__Your objective__.
Copy out the data that comes next, character for character, and leave the images aside.

++++

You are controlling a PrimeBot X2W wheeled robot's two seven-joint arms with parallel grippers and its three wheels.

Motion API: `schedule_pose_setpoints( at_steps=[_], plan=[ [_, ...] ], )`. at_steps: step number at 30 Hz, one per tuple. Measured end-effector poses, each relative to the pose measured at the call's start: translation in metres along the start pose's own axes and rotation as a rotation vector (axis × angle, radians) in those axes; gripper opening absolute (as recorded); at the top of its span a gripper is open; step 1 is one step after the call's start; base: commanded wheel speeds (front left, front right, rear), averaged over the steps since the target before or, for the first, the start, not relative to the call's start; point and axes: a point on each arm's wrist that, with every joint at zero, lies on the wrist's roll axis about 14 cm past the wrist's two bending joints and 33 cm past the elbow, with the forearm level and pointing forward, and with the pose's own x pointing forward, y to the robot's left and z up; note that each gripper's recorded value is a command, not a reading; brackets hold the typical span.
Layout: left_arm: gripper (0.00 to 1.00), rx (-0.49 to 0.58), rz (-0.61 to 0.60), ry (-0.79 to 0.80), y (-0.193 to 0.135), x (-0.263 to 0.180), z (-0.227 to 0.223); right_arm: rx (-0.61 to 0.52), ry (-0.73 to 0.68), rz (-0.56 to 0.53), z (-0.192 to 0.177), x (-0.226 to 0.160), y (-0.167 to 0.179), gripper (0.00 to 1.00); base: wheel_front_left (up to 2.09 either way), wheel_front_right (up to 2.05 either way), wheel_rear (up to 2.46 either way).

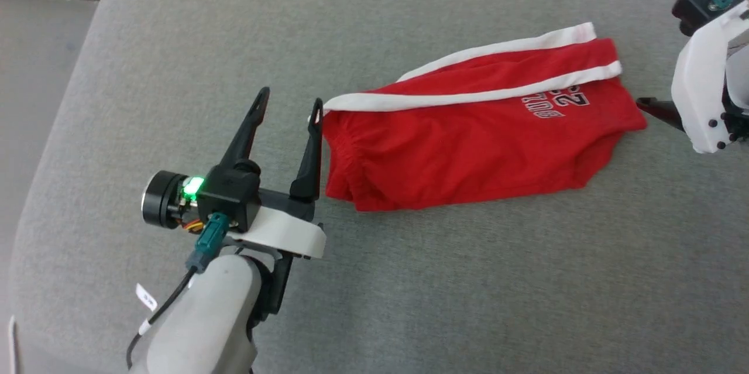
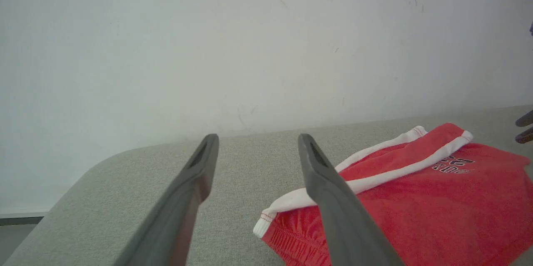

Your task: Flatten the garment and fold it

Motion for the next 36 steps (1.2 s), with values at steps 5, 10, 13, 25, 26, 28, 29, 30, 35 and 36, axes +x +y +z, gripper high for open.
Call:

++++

__Exercise solution__.
You are controlling a PrimeBot X2W wheeled robot's two seven-joint arms with parallel grippers and its three wheels.

Motion API: `schedule_pose_setpoints( at_steps=[_], plan=[ [_, ...] ], )`. at_steps: step number at 30 Hz, one per tuple. Measured end-effector poses, each relative to the pose measured at the call's start: translation in metres along the start pose's own axes and rotation as a rotation vector (axis × angle, radians) in those axes; gripper opening absolute (as recorded); at the top of its span a gripper is open; step 1 is one step after the call's start; base: commanded wheel speeds (front left, front right, rear), averaged over the steps since the target before or, for the first, the start, not relative to the call's start; point and axes: a point on each arm's wrist that, with every joint at zero, lies on the wrist's roll axis about 14 cm past the wrist's two bending joints and 33 cm past the elbow, with the forearm level and pointing forward, and with the pose's own x pointing forward, y to the robot's left and z up; note that each gripper's recorded value is a command, not a reading; brackets hold the typical span.
Layout: left_arm: gripper (0.00 to 1.00), rx (-0.49 to 0.58), rz (-0.61 to 0.60), ry (-0.79 to 0.80), y (-0.193 to 0.135), x (-0.263 to 0.180), z (-0.227 to 0.223); right_arm: rx (-0.61 to 0.52), ry (-0.73 to 0.68), rz (-0.56 to 0.53), z (-0.192 to 0.177), x (-0.226 to 0.160), y (-0.167 to 0.179), gripper (0.00 to 1.00); base: wheel_front_left (up to 2.09 either way), wheel_front_right (up to 2.05 either way), wheel_rear (up to 2.46 either way).


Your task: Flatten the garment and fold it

Motion for the next 36 steps (1.2 s), with values at steps 5, 10, 13, 25, 26, 28, 29, 30, 35 and 36, axes +x +y +z, gripper high for open.
Call:

With this, the answer is done.